▶ [EXERCISE GOAL] In the entries below, which lines run from the one containing "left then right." to the one containing "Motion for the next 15"? Copy exactly those lines, ends included, and no others.

▶ [DATA RECORDS]

━━━━━━

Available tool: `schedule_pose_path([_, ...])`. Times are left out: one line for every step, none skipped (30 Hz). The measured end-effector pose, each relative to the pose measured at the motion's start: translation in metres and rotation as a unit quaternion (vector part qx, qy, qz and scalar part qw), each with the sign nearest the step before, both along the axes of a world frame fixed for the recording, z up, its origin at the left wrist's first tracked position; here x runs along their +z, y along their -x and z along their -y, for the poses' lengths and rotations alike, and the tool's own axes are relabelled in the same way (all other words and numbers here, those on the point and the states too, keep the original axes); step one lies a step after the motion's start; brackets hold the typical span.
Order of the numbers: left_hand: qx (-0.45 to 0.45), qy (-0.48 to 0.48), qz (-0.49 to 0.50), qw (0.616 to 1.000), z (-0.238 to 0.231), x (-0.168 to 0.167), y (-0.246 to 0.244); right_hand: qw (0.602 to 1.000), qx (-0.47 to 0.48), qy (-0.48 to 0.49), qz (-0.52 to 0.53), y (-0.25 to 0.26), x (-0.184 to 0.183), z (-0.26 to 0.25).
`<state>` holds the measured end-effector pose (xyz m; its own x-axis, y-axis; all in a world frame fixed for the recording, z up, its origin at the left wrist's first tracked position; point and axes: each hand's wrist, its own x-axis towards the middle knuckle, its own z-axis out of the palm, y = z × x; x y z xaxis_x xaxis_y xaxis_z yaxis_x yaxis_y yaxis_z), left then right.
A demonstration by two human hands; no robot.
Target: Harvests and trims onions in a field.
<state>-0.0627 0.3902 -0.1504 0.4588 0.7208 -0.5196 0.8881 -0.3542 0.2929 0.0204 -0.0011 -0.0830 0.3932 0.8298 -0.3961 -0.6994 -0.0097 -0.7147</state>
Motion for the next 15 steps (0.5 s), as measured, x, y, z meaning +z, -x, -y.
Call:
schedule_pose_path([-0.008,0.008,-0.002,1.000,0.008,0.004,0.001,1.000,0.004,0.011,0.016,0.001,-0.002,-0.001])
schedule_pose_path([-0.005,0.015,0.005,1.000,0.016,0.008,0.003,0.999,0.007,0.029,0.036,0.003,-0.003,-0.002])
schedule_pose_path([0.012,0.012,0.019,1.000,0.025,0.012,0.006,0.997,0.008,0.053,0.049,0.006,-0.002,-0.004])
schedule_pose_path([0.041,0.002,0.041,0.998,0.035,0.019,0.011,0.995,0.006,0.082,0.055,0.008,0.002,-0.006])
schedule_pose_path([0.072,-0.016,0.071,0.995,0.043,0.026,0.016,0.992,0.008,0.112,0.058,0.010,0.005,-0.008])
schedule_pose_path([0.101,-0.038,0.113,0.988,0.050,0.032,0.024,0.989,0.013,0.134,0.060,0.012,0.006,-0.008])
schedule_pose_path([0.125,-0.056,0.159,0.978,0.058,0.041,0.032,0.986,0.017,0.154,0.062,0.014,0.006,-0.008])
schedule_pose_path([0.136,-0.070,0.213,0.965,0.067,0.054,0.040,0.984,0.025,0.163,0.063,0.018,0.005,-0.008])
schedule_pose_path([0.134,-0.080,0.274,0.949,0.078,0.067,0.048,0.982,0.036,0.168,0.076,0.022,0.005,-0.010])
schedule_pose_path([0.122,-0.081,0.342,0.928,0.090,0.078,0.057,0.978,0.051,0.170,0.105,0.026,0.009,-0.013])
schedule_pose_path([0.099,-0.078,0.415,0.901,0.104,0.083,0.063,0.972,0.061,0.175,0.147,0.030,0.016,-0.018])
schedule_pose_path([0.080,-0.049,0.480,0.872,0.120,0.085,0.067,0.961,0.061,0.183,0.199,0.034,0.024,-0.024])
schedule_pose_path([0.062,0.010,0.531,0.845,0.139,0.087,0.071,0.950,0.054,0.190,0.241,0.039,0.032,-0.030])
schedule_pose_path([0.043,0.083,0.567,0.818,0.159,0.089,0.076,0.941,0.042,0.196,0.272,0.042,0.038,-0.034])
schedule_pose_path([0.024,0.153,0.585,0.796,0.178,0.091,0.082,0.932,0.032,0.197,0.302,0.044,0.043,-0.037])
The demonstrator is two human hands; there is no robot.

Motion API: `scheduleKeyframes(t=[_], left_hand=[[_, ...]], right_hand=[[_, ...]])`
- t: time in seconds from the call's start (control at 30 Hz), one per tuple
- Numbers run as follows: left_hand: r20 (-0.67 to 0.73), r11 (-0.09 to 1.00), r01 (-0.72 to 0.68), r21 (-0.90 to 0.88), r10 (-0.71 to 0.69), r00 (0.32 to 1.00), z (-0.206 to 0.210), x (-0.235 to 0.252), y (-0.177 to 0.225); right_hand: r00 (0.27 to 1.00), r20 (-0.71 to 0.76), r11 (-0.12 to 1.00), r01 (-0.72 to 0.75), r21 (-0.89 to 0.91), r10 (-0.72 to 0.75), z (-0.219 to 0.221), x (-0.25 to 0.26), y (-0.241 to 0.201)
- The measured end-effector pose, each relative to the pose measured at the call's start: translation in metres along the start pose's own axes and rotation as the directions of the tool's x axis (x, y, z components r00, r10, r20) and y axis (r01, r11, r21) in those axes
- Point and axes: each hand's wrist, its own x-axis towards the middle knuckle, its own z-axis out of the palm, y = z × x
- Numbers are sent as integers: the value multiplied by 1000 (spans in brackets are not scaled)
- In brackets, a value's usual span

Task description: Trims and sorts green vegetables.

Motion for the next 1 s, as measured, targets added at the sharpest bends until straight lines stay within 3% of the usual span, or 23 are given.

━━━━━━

▶ [THE ANSWER]
`<state>` holds the measured end-effector pose (xyz m; its own x-axis, y-axis; all in a world frame fixed for the recording, z up, its origin at the left wrist's first tracked position; point and axes: each hand's wrist, its own x-axis towards the middle knuckle, its own z-axis out of the palm, y = z × x; x y z xaxis_x xaxis_y xaxis_z yaxis_x yaxis_y yaxis_z), left then right.
A demonstration by two human hands; no robot.
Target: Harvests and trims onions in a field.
<state>-0.0627 0.3902 -0.1504 0.4588 0.7208 -0.5196 0.8881 -0.3542 0.2929 0.0204 -0.0011 -0.0830 0.3932 0.8298 -0.3961 -0.6994 -0.0097 -0.7147</state>
Motion for the next 15 steps (0.5 s), as measured, x, y, z meaning +z, -x, -y.

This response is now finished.